«Haremos de nuestra familia un cenáculo» - Alfa y Omega

«Haremos de nuestra familia un cenáculo»

«Los santos no se improvisan». El sacrificio de Gianna Beretta Molla para que su hija naciera es el broche de oro de una vida de santidad sencilla; de una juventud, un noviazgo y un matrimonio en los que «el Señor y la Virgen eran parte integral». La hija por la que arriesgó y entregó su vida acaba de visitar España

María Martínez López
Gianna Beretta y su marido Pietro Molla, el día de su boda

Cuando le diagnosticaron un tumor benigno, Gianna eligió la cirugía más arriesgada para ella. Estaba embarazada, y quería salvar al bebé, y tener más hijos. Antes del parto, le dijo a su marido: «Pietro, si debes elegir entre mí y el bebé, ni una duda: salva al bebé». La pequeña nació por cesárea, pero Gianna contrajo una peritonitis séptica. Quiso morir en el lecho conyugal, donde habían nacido sus hijos mayores.

San Juan Pablo II la beatificó en 1994, Año de la familia; la canonizó en 2004, y ambos serán Patronos del próximo Encuentro Mundial de las Familias. En la beatificación, el Papa Wojtyla subrayó que «no se echó atrás ante el sacrificio, confirmando de este modo la heroicidad de sus virtudes». La hija por la que arriesgó su vida, Gianna Emanuela, lo expresa de otra forma: «Los santos no se improvisan». Durante el reciente encuentro de Jóvenes por el Reino de Cristo, celebrado en Salamanca, describió el camino de santidad que recorrió su madre.

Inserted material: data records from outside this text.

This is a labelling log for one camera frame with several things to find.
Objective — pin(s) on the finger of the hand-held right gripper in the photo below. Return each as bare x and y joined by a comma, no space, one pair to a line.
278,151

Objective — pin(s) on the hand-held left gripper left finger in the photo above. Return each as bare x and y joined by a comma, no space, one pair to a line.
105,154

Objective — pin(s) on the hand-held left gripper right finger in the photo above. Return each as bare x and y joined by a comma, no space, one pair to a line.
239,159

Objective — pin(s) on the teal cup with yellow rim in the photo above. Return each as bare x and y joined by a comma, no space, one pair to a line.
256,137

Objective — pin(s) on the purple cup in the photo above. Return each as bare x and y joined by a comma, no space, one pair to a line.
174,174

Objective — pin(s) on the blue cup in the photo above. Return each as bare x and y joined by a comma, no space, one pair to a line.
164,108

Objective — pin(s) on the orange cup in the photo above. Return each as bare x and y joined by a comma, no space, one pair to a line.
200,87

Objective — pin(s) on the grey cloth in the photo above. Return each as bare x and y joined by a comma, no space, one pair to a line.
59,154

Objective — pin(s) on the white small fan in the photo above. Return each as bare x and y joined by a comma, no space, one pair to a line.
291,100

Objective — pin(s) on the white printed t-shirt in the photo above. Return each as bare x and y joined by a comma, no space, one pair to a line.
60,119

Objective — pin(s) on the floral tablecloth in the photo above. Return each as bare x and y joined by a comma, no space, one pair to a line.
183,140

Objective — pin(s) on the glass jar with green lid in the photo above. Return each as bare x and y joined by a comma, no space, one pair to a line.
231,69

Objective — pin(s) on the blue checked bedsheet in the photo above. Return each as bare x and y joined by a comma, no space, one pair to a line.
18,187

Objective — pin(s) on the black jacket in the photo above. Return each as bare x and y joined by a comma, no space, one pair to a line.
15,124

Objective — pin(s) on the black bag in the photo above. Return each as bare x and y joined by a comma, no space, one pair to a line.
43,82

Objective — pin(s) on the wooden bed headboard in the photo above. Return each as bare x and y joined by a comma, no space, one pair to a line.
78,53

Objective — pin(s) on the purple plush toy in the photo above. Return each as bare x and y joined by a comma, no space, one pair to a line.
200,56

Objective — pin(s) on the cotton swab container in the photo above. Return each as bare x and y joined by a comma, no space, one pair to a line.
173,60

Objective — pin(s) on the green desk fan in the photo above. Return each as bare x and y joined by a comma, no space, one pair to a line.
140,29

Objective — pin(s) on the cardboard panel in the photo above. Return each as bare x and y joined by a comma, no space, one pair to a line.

Gianna nació en 1922, en una familia que vivía intensamente la fe. Fue la décima de 13 hijos, de los cuales cinco murieron. «Tenía una gran alegría —dice la hija—, y amaba todas las cosas bonitas de la vida: la música, la pintura… Era gran esquiadora, y le gustaba mucho subir a la montaña. Allí veía un reflejo del amor del Creador». Al mismo tiempo, dedicaba muchas horas al apostolado y la caridad, en Acción Católica y en la Sociedad de San Vicente de Paúl. Este compromiso la empujó a estudiar Medicina, en los tiempos difíciles de la Segunda Guerra Mundial. Se especializó en Pediatría, y vivía su trabajo como «una de las mejores formas de apostolado». Pero le faltaba concretar el sentido más amplio de su vida. «Rezaba mucho para saber qué quería Dios de ella, y hacía rezar a los demás; se preguntaba a sí misma, y le preguntaba a su director espiritual». Se planteó ir a Brasil como misionera laica, pero su salud se lo impidió. «Terminó entendiendo que su vocación era el matrimonio». Pero le faltaba algo importante: un novio.

Gianna Emanuela

Rondaba los 30 años, pero «no tenía prisa, y siguió rezando». Aprovechó una peregrinación a Lourdes «para pedirle a la Virgen que la ayudara. También mi padre rezaba a Nuestra Señora del Bueno Consejo, para encontrar una madre santa para sus hijos. Y la Virgen los escuchó». Les echó una mano, e incluso les hizo un pequeño guiño: aunque ya se conocían, hizo que se fijaran el uno en el otro el 8 de diciembre de 1954, centenario del dogma de la Inmaculada. «Mi padre era ingeniero, y tenía 42 años. Mi madre era diez años más joven», y también más lanzada: «Fue ella la primera que se declaró, porque mi padre era muy tímido y reservado».

Cartas de amor de una santa

Una vez en marcha, su noviazgo fue rápido, y se puede seguir por sus cartas. Ella decía en la primera: «Quiero hacerte feliz. Ahora que estás tú, quiero ser buena y darme para formar una familia verdaderamente cristiana». Él, que había perdido pronto a sus padres, se adelantó al futuro en una carta posterior, al reconocer que «habrá dolores, pero si nos queremos de verdad, con la ayuda de Dios, sabremos soportarlos». Y añadía: «Hoy por hoy, gocemos de la alegría de amarnos». Dos semanas antes de la boda, ella le decía: «Con la ayuda y la bendición de Dios, haremos todo para que nuestra familia sea un pequeño cenáculo donde Jesús reine sobre todos nuestros afectos, deseos y acciones. Convirtámonos en colaboradores de Dios en la creación».

«Leyendo sus cartas -concluía su hija-, he comprendido que ser santo no quiere decir ser perfecto. Mi madre tenía sus debilidades». Y, sobre todo, «se ve clarísimamente cómo vivieron su amor siempre a la luz de la fe. Su amor era muy grande, y podía serlo porque el Señor y la Virgen eran parte integral de él, como ya eran parte integral de su vida antes».